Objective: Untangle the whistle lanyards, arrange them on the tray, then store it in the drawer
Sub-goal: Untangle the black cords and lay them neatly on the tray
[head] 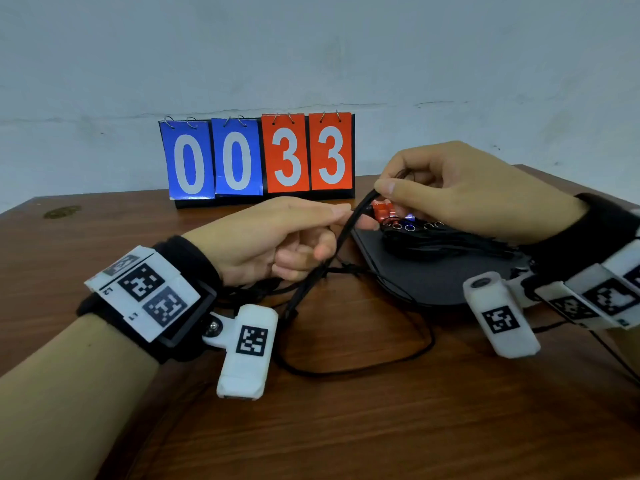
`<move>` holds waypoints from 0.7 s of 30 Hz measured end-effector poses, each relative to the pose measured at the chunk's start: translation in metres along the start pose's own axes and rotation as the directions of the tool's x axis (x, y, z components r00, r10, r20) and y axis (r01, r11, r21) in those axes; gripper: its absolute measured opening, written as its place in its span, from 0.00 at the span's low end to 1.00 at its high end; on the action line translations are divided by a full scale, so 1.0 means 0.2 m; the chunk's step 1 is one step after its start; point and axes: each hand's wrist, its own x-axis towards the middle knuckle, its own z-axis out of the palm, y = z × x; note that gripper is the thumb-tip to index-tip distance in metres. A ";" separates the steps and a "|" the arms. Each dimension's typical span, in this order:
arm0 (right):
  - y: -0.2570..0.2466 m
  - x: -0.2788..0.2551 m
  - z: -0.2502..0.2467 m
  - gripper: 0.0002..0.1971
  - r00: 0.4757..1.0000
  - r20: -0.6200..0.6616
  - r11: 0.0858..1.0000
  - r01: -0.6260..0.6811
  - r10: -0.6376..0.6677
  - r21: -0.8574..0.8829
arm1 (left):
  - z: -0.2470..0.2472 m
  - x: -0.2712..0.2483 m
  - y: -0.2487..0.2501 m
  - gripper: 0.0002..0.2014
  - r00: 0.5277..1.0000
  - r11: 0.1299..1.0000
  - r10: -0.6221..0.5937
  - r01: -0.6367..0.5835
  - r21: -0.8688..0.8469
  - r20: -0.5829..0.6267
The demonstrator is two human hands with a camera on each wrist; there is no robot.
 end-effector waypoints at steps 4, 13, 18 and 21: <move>0.01 0.01 0.00 0.10 0.999 -0.040 1.000 -0.003 0.004 0.028 | 0.01 -0.01 0.00 0.16 0.998 0.999 -0.035 0.034 0.029 0.051; 0.05 0.04 -0.05 0.11 0.971 -0.215 0.970 -0.047 0.100 0.239 | -0.04 -0.01 0.00 0.18 0.996 0.987 0.051 -0.061 -0.146 -0.072; 0.09 0.06 -0.08 0.12 0.944 -0.262 0.949 -0.120 0.200 0.292 | -0.06 0.00 0.00 0.20 0.993 0.978 0.068 -0.086 -0.190 -0.101; 0.10 0.08 -0.09 0.12 0.924 -0.275 0.920 -0.158 0.265 0.358 | -0.06 0.00 0.00 0.21 0.990 0.970 0.078 -0.103 -0.222 -0.120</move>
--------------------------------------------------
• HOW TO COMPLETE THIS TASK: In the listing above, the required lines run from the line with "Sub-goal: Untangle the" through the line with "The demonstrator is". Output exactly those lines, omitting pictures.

• REPLY:
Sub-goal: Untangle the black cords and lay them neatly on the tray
[head] 
`<move>` holds waypoints from 0.7 s of 30 Hz measured end-effector poses, each relative to the pose measured at the chunk's start: translation in metres along the start pose's own axes and rotation as the directions of the tool's x axis (x, y, z components r00, r10, r20) and y axis (r01, r11, r21) in those axes; gripper: its absolute measured opening, written as its place in its span, from 0.00 at the span's low end to 1.00 at its high end; on the action line translations are divided by a full scale, so 1.0 means 0.2 m; the chunk's step 1 is one step after its start; point and axes: each hand's wrist, its own x-axis towards the middle knuckle, its own z-axis out of the palm, y = z × x; note that gripper is the thumb-tip to index-tip distance in metres. A ";" separates the steps and a "|" the arms. Each dimension's typical span, in this order:
arm0 (right):
  - y: -0.2570..0.2466 m
  - x: -0.2788..0.2551 m
  - z: -0.2502..0.2467 m
  - gripper: 0.0002..0.1971
  - r00: 0.4757..1.0000
  - r20: -0.6200..0.6616
  - r11: 0.0858..1.0000
  - r01: -0.6260..0.6811
  - r10: -0.6376..0.6677
  - r21: -0.8574..0.8829
arm1 (left):
  - z: -0.2470..0.2472 m
  - x: -0.2712..0.2483 m
  - y: -0.2487..0.2501 m
  - gripper: 0.0002..0.2014
  - r00: 0.5277..1.0000
  - r11: 0.1299..1.0000
  - r10: -0.6221..0.5937
  - r01: -0.6367..0.5835
  - r21: -0.8688..0.8469
  - r20: -0.5829..0.6267
The demonstrator is two human hands with a camera on each wrist; there is no robot.

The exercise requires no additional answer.